_Requirement:_
Give back the whole listing exactly as written, pictures excluded.

* * *

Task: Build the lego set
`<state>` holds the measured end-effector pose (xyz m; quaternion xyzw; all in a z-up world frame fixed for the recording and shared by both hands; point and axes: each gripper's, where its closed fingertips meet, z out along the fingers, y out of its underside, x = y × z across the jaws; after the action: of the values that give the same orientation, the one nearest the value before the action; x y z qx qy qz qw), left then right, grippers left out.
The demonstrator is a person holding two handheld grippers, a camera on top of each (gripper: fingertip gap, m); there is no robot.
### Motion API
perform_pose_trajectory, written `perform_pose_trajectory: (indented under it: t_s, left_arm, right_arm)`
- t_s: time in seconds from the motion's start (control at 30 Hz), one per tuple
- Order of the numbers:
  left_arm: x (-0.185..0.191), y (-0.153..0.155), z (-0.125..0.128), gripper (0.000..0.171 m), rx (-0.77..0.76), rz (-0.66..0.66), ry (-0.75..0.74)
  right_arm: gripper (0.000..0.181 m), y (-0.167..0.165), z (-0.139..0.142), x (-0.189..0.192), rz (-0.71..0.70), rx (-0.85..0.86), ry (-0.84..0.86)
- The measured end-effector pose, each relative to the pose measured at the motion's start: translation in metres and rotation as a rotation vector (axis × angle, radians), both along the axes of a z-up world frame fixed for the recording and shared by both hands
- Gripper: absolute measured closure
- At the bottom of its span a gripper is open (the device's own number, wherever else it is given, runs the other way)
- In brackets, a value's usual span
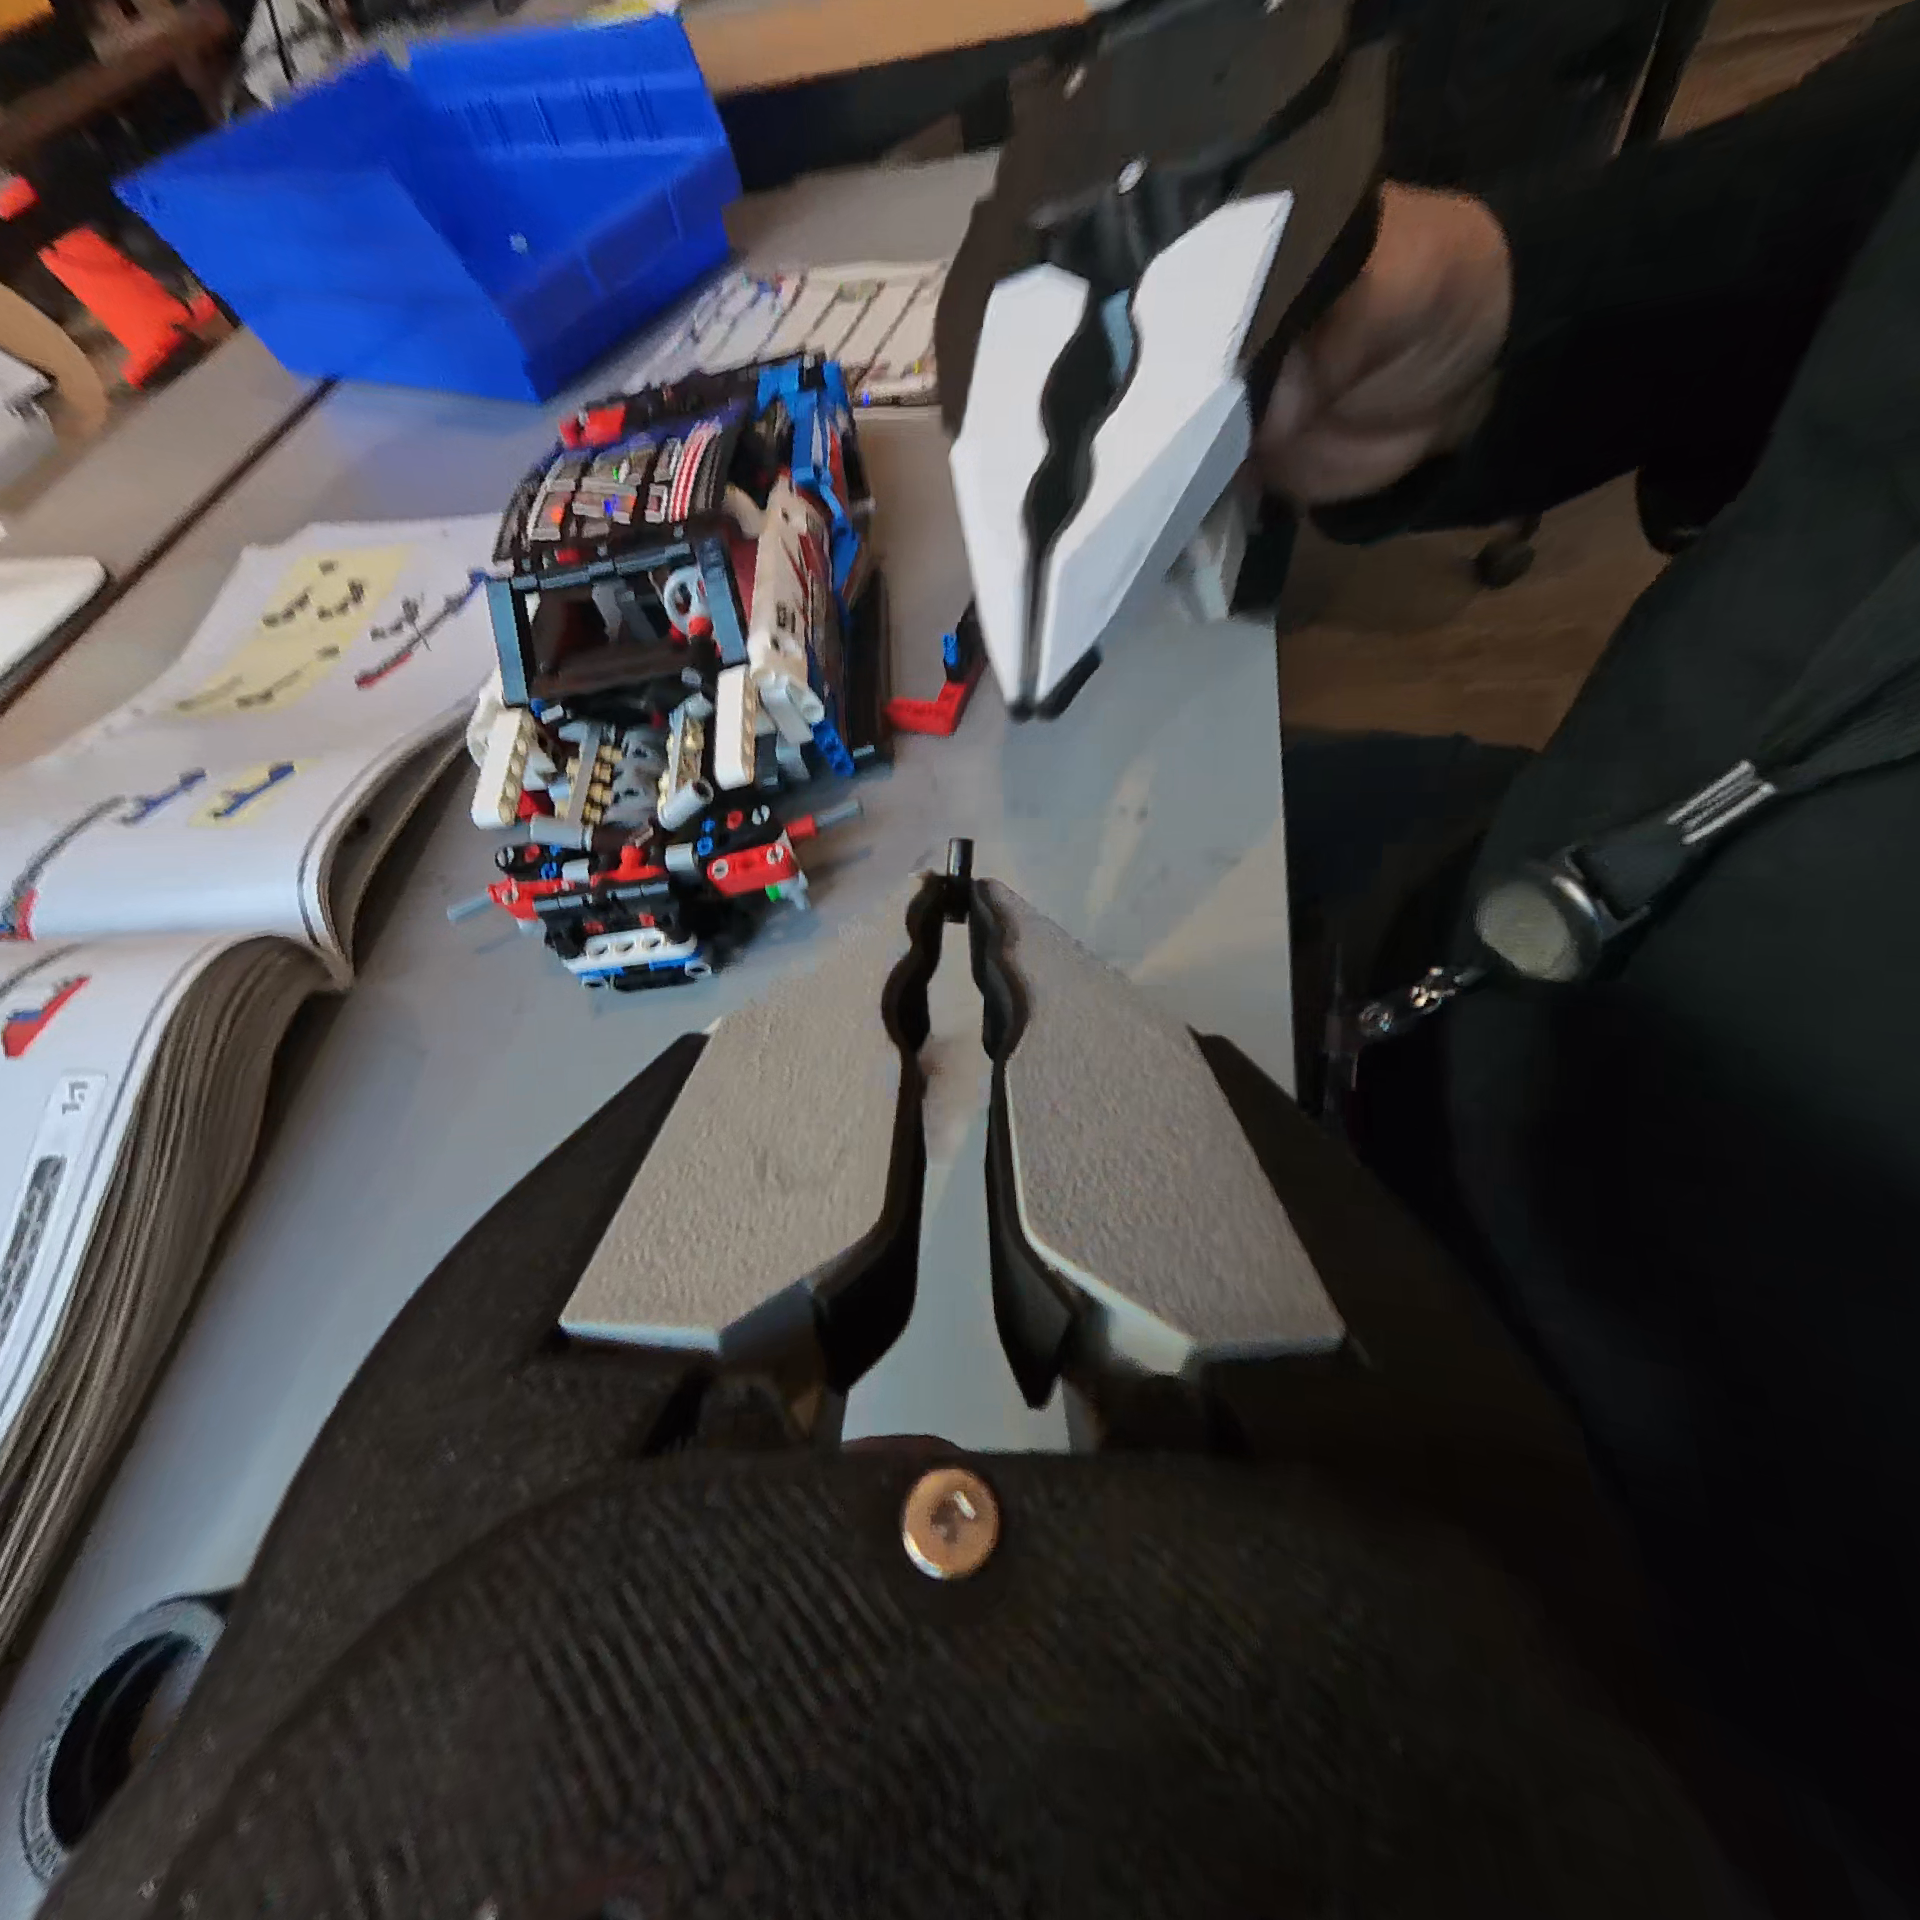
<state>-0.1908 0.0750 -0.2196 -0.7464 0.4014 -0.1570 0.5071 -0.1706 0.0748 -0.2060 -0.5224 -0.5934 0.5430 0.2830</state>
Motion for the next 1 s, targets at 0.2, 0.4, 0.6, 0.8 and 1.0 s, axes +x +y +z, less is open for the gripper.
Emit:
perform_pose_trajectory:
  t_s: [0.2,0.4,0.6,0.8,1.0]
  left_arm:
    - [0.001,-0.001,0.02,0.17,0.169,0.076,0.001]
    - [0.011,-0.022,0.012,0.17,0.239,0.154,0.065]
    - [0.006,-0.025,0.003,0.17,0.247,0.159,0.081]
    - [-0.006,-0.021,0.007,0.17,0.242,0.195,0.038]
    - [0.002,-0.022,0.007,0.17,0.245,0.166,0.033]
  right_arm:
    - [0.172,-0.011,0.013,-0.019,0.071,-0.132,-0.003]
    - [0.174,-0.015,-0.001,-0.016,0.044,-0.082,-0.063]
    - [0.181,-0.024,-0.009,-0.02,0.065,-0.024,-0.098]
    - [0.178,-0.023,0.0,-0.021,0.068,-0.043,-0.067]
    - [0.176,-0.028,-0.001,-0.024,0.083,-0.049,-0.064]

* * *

_Solution for this problem:_
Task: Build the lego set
`<state>` holds the measured end-effector pose (xyz m; quaternion xyzw; all in a z-up world frame fixed for the recording and shared by both hands; point and axes: each gripper's, where its closed fingertips meet, z out along the fingers, y out of its underside, x = y × z across the jaws; after the action: of the values that give the same orientation, the one nearest the value before the action; x y z qx qy qz qw), left then right, grippers left out.
The demonstrator is a person holding two handheld grippers, a camera on top of each (gripper: fingertip gap, m); there is no robot.
### Motion API
perform_pose_trajectory, written `perform_pose_trajectory: (indented under it: t_s, left_arm, right_arm)`
- t_s: time in seconds from the motion's start (control at 30 Hz), one per tuple
- Order of the numbers:
  left_arm: x (-0.185..0.191), y (-0.153..0.155), z (-0.125..0.128), gripper (0.000..0.171 m), rx (-0.77..0.76), rz (-0.66..0.66), ry (-0.75..0.74)
  right_arm: gripper (0.000..0.181 m), y (-0.167..0.165), z (-0.139..0.142), x (-0.189..0.192), rz (-0.71..0.70), rx (-0.85..0.86), ry (-0.84..0.86)
- The measured end-effector pose, each relative to the pose measured at the motion's start: translation in metres and rotation as a rotation vector (axis × angle, radians), both along the axes of a z-up world frame fixed for the recording and shared by both hands
- Gripper: absolute measured closure
- At the bottom of its span a gripper is open (the device's own number, wherever else it is given, runs the other way)
- In brackets, a value's usual span
<state>-0.1908 0.0750 -0.2196 -0.7464 0.4014 -0.1570 0.5071 -0.1706 0.0748 -0.2060 -0.5224 -0.5934 0.5430 0.2830</state>
Motion for the next 1 s, targets at 0.2, 0.4, 0.6, 0.8 and 1.0 s, axes +x +y +z, less is open for the gripper.
Emit:
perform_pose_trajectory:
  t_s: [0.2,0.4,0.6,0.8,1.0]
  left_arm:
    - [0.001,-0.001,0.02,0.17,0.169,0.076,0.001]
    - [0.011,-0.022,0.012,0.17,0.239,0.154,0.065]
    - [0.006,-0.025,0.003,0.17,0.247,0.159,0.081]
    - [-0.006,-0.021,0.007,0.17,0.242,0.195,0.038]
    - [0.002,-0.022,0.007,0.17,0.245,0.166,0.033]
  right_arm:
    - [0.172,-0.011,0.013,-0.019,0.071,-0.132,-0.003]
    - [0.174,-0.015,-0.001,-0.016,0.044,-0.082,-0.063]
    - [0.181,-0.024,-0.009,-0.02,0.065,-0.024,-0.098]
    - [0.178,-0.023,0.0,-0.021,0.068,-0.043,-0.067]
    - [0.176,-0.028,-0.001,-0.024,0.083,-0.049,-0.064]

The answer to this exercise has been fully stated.